Biopsy results - A1 rejection detected

The title may sound bad but this is a low level minor rejection Jane has going on detected by the biopsy.

Not the news we wanted to hear. However this happens to just about everyone within the first year of lung transplant and is very treatable.  It will be treated with an aggressive dose of steroids which Jane started this past Wednesday.  She is tolerating this well with almost no side effects.  It has jump started her appetite (one of the side effects) which for her is a good thing for gaining weight.

We have a home health-care nurse giving the steroid IV a home so we didn’t have to go into the hospital. Overall, Jane is doing well and continues to get better. 

The following link explains her rejection well. See the section where they talk about “minimal rejection is graded as A1”. This is Jane’s case.

https://secondwindstl.org/who-we-are/articles-by-dr-hacheem/rejection-and-lung-transplantation/

Clinic 7, 8 and the dreaded bronchoscopy

Jane and I on Christmas Eve

Wow sorry I see it has been 2 months since my last update.  Since then a lot of things have happen all good for the most part.  At this time we have had two more clinic visits and survived the dreaded bronchoscopy! Clinic visit number 7 was in mid December and number 8 was this past Wednesday...both went well.  Jane’s breathing numbers continue to improve.  We passed on the big family gatherings to avoid germs and had small gatherings with friends.

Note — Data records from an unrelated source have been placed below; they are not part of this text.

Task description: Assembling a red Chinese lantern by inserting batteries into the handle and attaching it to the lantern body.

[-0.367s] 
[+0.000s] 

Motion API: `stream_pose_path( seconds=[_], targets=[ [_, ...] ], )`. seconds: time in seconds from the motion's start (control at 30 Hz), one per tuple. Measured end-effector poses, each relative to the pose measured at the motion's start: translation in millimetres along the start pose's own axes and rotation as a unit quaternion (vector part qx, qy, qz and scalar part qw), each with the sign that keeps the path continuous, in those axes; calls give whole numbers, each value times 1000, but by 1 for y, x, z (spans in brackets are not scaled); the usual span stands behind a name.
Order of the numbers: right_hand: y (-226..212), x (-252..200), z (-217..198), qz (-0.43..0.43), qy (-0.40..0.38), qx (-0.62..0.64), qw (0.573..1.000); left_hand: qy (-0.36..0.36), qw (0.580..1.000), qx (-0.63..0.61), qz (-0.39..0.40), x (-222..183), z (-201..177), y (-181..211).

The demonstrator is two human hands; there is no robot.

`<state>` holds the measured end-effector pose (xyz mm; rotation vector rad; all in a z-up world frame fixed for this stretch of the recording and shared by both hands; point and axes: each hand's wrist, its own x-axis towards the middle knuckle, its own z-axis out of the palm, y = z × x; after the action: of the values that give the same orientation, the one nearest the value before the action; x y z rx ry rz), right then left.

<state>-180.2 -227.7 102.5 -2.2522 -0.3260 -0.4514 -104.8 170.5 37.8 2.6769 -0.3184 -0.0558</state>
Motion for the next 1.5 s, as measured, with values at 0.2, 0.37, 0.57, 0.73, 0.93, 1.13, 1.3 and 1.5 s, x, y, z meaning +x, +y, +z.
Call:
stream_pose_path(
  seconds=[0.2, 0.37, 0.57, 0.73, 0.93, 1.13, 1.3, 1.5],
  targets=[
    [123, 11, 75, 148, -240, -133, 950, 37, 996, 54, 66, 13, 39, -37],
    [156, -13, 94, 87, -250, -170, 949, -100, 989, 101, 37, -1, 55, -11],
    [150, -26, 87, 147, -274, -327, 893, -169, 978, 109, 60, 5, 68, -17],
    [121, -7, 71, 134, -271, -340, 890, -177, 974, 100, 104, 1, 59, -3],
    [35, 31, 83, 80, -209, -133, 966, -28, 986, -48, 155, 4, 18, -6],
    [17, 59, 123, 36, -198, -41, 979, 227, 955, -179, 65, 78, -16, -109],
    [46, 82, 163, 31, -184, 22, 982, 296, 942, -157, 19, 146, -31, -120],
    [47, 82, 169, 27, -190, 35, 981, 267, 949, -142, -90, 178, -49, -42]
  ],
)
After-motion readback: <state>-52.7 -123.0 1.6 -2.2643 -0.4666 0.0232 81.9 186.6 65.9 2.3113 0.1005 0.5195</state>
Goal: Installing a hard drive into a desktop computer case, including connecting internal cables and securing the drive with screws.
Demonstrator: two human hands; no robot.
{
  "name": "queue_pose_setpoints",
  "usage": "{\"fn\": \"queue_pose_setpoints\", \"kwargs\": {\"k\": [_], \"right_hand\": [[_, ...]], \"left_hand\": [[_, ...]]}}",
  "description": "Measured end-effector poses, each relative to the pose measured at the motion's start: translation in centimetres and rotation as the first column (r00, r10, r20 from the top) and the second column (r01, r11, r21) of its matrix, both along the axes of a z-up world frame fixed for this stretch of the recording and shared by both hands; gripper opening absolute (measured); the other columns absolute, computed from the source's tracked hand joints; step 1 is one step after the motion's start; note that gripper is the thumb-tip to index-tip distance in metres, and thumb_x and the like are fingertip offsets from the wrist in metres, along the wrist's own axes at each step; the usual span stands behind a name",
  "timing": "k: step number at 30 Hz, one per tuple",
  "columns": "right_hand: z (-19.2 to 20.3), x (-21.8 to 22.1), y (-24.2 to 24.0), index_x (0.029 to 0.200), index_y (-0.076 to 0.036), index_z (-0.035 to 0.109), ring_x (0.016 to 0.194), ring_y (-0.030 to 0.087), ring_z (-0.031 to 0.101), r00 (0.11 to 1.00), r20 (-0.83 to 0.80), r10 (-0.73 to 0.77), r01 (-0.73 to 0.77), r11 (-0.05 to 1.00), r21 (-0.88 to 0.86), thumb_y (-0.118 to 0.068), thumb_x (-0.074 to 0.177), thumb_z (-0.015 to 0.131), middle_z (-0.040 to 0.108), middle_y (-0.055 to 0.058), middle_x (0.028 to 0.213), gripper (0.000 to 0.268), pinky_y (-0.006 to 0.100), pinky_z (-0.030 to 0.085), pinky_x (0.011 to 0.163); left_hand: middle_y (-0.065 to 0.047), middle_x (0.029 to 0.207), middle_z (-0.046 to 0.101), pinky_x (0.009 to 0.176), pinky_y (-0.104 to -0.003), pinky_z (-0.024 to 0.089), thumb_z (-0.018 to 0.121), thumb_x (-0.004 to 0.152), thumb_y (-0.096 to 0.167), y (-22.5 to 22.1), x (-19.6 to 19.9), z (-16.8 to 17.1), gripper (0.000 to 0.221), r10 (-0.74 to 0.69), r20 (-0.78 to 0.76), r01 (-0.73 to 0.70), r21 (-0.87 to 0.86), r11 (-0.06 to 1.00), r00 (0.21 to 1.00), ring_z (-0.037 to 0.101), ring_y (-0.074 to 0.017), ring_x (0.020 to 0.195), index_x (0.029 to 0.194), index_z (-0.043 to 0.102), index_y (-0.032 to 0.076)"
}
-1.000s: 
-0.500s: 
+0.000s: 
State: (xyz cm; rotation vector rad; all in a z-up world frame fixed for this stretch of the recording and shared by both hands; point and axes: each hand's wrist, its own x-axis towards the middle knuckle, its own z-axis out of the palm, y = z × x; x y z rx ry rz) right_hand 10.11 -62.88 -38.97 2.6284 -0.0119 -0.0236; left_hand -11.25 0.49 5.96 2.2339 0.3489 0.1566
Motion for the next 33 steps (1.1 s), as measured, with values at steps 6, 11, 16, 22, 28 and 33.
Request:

 We put up simple decorations this year for Christmas and still have everything up now. We plan on keeping them up until late winter. 
 

Tiny Christmas Tree
 

On December 26th the Oxygen company came by and took away all of our oxygen equipment!  What a milestone this is. Jane has not been on or need oxygen for the past couple of months but we kept it around because it made us both feel better. We have relied on extra oxygen for so long, it didn’t feel safe not having it around.  But by now we have gotten pleasantly used to it.


On issue we have had, over the past few weeks in the evenings Jane has developed an annoying tingling and itching all over her skin, especially her feet.  This is very uncomfortable and have been making her evenings not so nice.  The doctors have prescribed something for this we will try it this week.Because of this she has been unable to wear her BiPap Machine at night.  Thankfully her breathing and CO2 levels are doing just fine. with the use of the BiPap.  After talking about this in our recovery group we are finding that this tingle and itch is common reaction to some of the anti-rejection medicine.

The dreaded bronchoscopy was done this past Tuesday Jan 12.  We were very nervous going into it as the last time this was done she had to be put back on a ventilator.  But that was 6 months ago and she is a lot stronger now. Yep and everything went fine she woke up from it breathing on her own.  The took samples from the lungs (biopsy) to test for any rejection. We don’t have the results yet but we all expect them to be fine.
 

There were also no infections in her lungs so at the 6 month mark this means she can stop taking her antifungal medications. woo hoo that is 4 less pills to take a day!   And finally after ultrasound testing all of her past blood clots gone. This made the doctors take her of the blood thinner shots in the stomach twice a day (those shots were very painful) woo hoo again!

I will update the blog again after our next Doctor's visit Clinic number 9 in mid February

Last but not least I would to include some littler box art work from one our cats Heidi (a male cat).  He peed a facsimile of Reindeer this Christmas season. :). So either her really likes Christmas or he is just being a Scrooge...."Bah hum bug, I piss on Rudolph the red nosed reindeer!".